El santo es el apóstol de una religión más sencilla y popular, que ha dado al hombre el sen­timiento de su individualidad y es el punto de partida de la vida artística moderna. En efecto, reconcilia la humanidad con la Na­turaleza, que el espíritu medieval había asignado en dominio a las fuerzas demo­níacas, mientras San Francisco la santifica como manifestación de la Divinidad por cuya invisible presencia es animada. Des­pués de hablar de la vida del santo, Thode pasa revista a sus más antiguos retratos y a los varios aspectos de la leyenda, ha­ciendo ver cómo el tema ayuda al artista a liberarse de las trabas de la tradición bizantina, enfrentándole con la realidad y dando a su fantasía creadora libre campo para desplegarse. Sigue una minuciosa des­cripción de la iglesia de San Francisco de Asís y de las esculturas y de los frescos del templo: los análisis sobre la actividad de Cimabue y de Giotto son sutiles, pero Thode no consigue fusionar los elementos de crítica artística formal con los de ca­rácter historicopsicológico, a los que no sabe renunciar.
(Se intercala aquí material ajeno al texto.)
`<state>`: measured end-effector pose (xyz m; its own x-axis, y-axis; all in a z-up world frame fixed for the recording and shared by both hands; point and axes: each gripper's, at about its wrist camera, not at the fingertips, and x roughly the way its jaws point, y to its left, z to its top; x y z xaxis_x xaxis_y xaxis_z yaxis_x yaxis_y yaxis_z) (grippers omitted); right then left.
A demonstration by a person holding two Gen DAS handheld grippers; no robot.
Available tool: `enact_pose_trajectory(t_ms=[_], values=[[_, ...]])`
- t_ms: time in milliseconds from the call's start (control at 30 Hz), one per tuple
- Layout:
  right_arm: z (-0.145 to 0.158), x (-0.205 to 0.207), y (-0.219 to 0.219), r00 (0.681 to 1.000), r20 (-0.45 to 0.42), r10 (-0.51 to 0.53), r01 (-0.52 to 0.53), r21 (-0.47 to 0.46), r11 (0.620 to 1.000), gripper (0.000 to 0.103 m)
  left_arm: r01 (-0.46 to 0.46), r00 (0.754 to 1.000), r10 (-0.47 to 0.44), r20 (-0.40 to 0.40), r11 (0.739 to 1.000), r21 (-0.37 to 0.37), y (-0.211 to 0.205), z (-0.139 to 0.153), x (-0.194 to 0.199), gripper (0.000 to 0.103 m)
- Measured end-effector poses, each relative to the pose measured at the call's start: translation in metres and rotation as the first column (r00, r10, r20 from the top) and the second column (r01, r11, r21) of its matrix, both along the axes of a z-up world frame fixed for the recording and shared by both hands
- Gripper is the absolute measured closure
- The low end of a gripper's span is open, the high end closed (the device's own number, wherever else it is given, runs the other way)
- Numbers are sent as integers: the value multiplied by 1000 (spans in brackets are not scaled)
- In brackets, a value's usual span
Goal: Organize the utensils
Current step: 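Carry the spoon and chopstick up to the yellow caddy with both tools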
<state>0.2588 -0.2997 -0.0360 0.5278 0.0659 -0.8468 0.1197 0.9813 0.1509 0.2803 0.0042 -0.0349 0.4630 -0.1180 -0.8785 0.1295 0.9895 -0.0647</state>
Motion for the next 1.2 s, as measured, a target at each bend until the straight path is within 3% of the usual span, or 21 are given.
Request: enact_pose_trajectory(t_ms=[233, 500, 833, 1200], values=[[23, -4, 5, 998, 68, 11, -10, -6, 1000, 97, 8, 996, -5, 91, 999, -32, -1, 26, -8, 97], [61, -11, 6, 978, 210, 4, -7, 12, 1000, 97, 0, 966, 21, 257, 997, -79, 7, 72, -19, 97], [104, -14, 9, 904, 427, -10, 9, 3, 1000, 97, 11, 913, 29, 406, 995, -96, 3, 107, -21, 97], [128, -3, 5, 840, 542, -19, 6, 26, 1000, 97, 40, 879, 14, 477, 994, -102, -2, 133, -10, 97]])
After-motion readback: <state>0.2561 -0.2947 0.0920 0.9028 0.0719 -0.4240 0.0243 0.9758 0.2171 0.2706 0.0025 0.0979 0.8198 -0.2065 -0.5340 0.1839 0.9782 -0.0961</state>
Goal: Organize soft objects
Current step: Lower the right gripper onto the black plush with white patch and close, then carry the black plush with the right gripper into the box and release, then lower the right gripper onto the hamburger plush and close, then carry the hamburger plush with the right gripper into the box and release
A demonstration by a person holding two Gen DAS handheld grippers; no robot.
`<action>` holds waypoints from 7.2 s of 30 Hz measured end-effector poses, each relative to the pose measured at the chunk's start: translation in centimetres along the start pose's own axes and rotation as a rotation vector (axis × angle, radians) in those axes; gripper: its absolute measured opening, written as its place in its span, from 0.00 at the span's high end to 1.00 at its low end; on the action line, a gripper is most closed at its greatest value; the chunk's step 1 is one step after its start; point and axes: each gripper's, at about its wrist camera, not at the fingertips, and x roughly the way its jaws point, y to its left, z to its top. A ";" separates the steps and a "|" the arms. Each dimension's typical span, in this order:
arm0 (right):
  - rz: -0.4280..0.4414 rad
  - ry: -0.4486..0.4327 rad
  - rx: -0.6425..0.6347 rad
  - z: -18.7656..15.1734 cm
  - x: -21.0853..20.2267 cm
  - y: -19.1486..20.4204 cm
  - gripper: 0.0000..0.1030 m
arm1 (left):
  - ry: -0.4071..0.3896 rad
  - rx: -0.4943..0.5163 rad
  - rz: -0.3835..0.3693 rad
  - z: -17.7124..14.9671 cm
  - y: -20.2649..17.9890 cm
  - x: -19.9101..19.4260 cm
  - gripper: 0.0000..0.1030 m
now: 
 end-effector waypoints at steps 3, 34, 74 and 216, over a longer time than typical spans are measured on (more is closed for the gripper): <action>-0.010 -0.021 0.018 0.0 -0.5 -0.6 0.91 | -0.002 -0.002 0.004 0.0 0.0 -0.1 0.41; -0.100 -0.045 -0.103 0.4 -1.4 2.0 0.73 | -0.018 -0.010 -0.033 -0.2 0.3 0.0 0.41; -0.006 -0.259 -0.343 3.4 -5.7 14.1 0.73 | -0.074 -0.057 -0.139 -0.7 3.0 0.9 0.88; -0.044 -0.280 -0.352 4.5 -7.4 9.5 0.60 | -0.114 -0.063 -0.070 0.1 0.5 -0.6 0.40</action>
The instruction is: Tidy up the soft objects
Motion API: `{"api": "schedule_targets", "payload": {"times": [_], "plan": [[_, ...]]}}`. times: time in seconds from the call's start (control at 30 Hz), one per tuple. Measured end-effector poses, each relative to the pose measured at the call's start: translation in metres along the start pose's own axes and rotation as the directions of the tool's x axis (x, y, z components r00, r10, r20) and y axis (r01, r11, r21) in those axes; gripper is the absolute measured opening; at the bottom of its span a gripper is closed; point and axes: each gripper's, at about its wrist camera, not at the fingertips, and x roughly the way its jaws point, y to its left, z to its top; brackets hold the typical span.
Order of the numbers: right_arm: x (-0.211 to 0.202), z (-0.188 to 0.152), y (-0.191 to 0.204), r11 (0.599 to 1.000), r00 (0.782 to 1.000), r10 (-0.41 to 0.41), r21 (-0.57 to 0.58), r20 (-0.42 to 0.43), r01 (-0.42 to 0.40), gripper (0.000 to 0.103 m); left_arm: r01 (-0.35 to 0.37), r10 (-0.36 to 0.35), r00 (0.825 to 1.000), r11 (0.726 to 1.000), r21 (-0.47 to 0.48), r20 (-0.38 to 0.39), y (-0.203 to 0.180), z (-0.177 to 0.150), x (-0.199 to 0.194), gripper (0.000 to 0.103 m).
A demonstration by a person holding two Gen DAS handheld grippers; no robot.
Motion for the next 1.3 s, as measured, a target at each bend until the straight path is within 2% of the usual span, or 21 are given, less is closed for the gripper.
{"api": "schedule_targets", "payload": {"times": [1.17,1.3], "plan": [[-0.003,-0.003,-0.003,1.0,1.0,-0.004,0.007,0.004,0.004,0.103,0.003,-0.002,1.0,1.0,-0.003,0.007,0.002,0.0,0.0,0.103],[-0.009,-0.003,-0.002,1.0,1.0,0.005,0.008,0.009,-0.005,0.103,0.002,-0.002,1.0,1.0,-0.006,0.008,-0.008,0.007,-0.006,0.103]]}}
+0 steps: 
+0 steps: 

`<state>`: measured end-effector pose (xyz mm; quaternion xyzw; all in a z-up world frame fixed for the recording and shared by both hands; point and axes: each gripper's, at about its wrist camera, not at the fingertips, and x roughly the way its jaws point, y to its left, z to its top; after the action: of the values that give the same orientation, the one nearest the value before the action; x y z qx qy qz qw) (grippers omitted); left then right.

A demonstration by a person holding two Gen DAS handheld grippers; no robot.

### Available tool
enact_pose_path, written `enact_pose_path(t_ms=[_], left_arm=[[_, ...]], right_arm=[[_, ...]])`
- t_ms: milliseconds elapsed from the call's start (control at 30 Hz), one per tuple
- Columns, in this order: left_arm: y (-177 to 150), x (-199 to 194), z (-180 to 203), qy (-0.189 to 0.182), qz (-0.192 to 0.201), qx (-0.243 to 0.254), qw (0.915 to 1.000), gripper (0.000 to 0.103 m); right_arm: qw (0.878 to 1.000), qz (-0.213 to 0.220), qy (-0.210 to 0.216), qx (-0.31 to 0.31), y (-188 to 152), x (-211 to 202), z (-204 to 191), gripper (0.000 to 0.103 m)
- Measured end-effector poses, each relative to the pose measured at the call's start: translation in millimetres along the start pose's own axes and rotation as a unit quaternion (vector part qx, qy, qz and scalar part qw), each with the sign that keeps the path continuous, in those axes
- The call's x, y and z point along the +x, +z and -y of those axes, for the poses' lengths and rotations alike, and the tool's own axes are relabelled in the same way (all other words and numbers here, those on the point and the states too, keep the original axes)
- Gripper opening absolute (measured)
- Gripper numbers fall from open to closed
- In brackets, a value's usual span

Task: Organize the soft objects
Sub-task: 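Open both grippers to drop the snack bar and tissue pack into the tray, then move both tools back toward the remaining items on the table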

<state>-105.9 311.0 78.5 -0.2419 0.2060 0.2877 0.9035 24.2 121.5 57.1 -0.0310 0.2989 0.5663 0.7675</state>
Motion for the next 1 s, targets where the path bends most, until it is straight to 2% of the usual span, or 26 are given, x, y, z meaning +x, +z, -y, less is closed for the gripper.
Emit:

En el segundo volumen, el autor pone en relación el desarrollo de la Orden franciscana con el surgir de las construcciones góticas italianas, que él di­vide en dos grupos principales: las igle­sias góticas de bóveda de Italia del Norte, y las de techo de madera y una nave de Umbría y de Toscana; de éstas hace de­rivar la iglesia florentina del Renacimien­to. Al fin, el autor cierra su obra desta­cando la influencia ejercida por la mística francesa sobre la filosofía y ,1a poesía ita­lianas, y observa que los mismos antiguos temas bíblicos del arte figurativo y las alegorías reciben una nueva interpretación por obra de los artistas animados por la nueva espiritualidad. El «tema franciscano» de Thode pareció, en su tiempo, genial y nuevo, pero su visión de los orígenes del Renacimiento es unilateral: su tesis no es la más adecuada para entender una indivi­dualidad artística, que no obedece a las peculiaridades del tema y a las relaciones del mismo con la civilización, sino a las necesidades de expresión de la fantasía creadora.